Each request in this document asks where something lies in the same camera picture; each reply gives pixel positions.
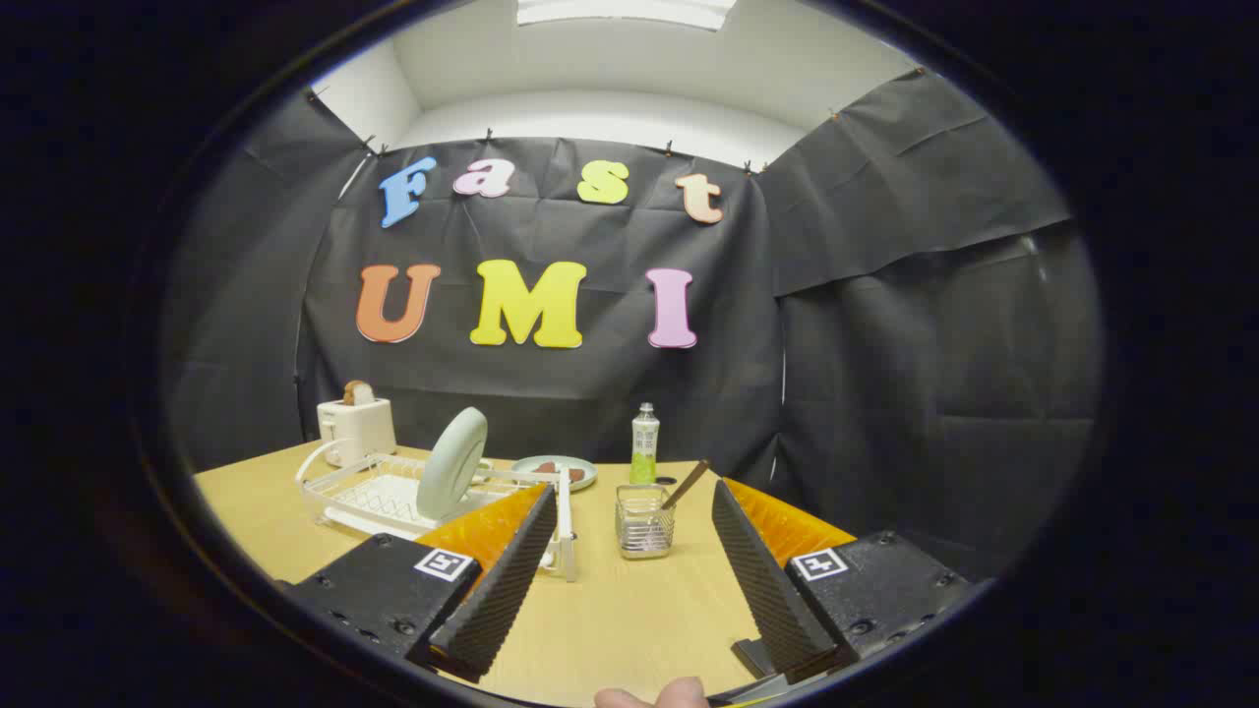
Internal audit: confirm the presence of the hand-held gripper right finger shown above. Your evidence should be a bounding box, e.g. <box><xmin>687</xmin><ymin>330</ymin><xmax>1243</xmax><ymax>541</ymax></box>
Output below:
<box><xmin>710</xmin><ymin>477</ymin><xmax>975</xmax><ymax>679</ymax></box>

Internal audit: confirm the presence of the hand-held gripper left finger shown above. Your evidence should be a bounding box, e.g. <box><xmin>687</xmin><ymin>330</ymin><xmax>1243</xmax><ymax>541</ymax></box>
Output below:
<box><xmin>280</xmin><ymin>482</ymin><xmax>560</xmax><ymax>684</ymax></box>

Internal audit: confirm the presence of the wooden-handled spoon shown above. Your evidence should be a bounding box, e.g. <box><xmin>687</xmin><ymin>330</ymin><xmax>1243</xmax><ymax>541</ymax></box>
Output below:
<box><xmin>661</xmin><ymin>458</ymin><xmax>711</xmax><ymax>512</ymax></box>

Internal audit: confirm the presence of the metal wire basket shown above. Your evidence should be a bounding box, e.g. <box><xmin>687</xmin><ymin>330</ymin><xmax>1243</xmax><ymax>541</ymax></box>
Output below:
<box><xmin>616</xmin><ymin>483</ymin><xmax>677</xmax><ymax>561</ymax></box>

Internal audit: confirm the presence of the pale green plate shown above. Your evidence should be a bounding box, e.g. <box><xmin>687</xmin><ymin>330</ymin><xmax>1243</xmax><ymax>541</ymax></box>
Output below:
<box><xmin>416</xmin><ymin>406</ymin><xmax>490</xmax><ymax>522</ymax></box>

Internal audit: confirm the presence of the white wire dish rack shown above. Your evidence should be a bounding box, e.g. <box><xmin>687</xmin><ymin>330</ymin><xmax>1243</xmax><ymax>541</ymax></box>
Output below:
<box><xmin>295</xmin><ymin>440</ymin><xmax>579</xmax><ymax>583</ymax></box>

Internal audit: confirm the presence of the grey plate with food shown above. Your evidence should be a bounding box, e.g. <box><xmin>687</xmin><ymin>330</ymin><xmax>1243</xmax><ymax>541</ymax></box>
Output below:
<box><xmin>511</xmin><ymin>454</ymin><xmax>599</xmax><ymax>493</ymax></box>

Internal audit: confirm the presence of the green drink bottle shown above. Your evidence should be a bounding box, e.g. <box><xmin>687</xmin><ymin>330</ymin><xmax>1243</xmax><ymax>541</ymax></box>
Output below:
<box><xmin>629</xmin><ymin>401</ymin><xmax>661</xmax><ymax>485</ymax></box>

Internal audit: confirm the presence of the white toaster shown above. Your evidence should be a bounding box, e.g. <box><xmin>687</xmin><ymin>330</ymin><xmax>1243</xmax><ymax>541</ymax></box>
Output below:
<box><xmin>317</xmin><ymin>396</ymin><xmax>397</xmax><ymax>468</ymax></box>

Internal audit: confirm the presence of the ceiling light panel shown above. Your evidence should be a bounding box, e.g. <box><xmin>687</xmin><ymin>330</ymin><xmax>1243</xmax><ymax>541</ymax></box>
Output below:
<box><xmin>516</xmin><ymin>0</ymin><xmax>739</xmax><ymax>30</ymax></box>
-*-*-
For each entry above, write it out again exactly but leave out any picture.

#### Written answer:
Each request in this document asks where something lies in the same camera picture; each reply gives pixel positions.
Internal audit: confirm the presence of the hand-held gripper right finger shown above. Your evidence should be a bounding box, e.g. <box><xmin>687</xmin><ymin>330</ymin><xmax>1243</xmax><ymax>541</ymax></box>
Output below:
<box><xmin>710</xmin><ymin>477</ymin><xmax>975</xmax><ymax>679</ymax></box>

Internal audit: confirm the presence of the hand-held gripper left finger shown above. Your evidence should be a bounding box, e.g. <box><xmin>687</xmin><ymin>330</ymin><xmax>1243</xmax><ymax>541</ymax></box>
Output below:
<box><xmin>280</xmin><ymin>482</ymin><xmax>560</xmax><ymax>684</ymax></box>

Internal audit: confirm the presence of the wooden-handled spoon shown above. Your evidence should be a bounding box, e.g. <box><xmin>687</xmin><ymin>330</ymin><xmax>1243</xmax><ymax>541</ymax></box>
Output below:
<box><xmin>661</xmin><ymin>458</ymin><xmax>711</xmax><ymax>512</ymax></box>

Internal audit: confirm the presence of the metal wire basket shown above. Your evidence should be a bounding box, e.g. <box><xmin>687</xmin><ymin>330</ymin><xmax>1243</xmax><ymax>541</ymax></box>
Output below:
<box><xmin>616</xmin><ymin>483</ymin><xmax>677</xmax><ymax>561</ymax></box>

Internal audit: confirm the presence of the pale green plate shown above. Your evidence should be a bounding box, e.g. <box><xmin>687</xmin><ymin>330</ymin><xmax>1243</xmax><ymax>541</ymax></box>
Output below:
<box><xmin>416</xmin><ymin>406</ymin><xmax>490</xmax><ymax>522</ymax></box>

Internal audit: confirm the presence of the white wire dish rack shown above. Your evidence should be a bounding box, e.g. <box><xmin>687</xmin><ymin>330</ymin><xmax>1243</xmax><ymax>541</ymax></box>
Output below:
<box><xmin>295</xmin><ymin>440</ymin><xmax>579</xmax><ymax>583</ymax></box>

Internal audit: confirm the presence of the grey plate with food shown above. Your evidence should be a bounding box, e.g. <box><xmin>687</xmin><ymin>330</ymin><xmax>1243</xmax><ymax>541</ymax></box>
Output below:
<box><xmin>511</xmin><ymin>454</ymin><xmax>599</xmax><ymax>493</ymax></box>

Internal audit: confirm the presence of the green drink bottle shown above. Your evidence should be a bounding box, e.g. <box><xmin>687</xmin><ymin>330</ymin><xmax>1243</xmax><ymax>541</ymax></box>
Output below:
<box><xmin>629</xmin><ymin>401</ymin><xmax>661</xmax><ymax>485</ymax></box>

Internal audit: confirm the presence of the white toaster shown above. Your evidence should be a bounding box, e.g. <box><xmin>687</xmin><ymin>330</ymin><xmax>1243</xmax><ymax>541</ymax></box>
Output below:
<box><xmin>317</xmin><ymin>396</ymin><xmax>397</xmax><ymax>468</ymax></box>

Internal audit: confirm the presence of the ceiling light panel shown above. Your evidence should be a bounding box, e.g. <box><xmin>687</xmin><ymin>330</ymin><xmax>1243</xmax><ymax>541</ymax></box>
Output below:
<box><xmin>516</xmin><ymin>0</ymin><xmax>739</xmax><ymax>30</ymax></box>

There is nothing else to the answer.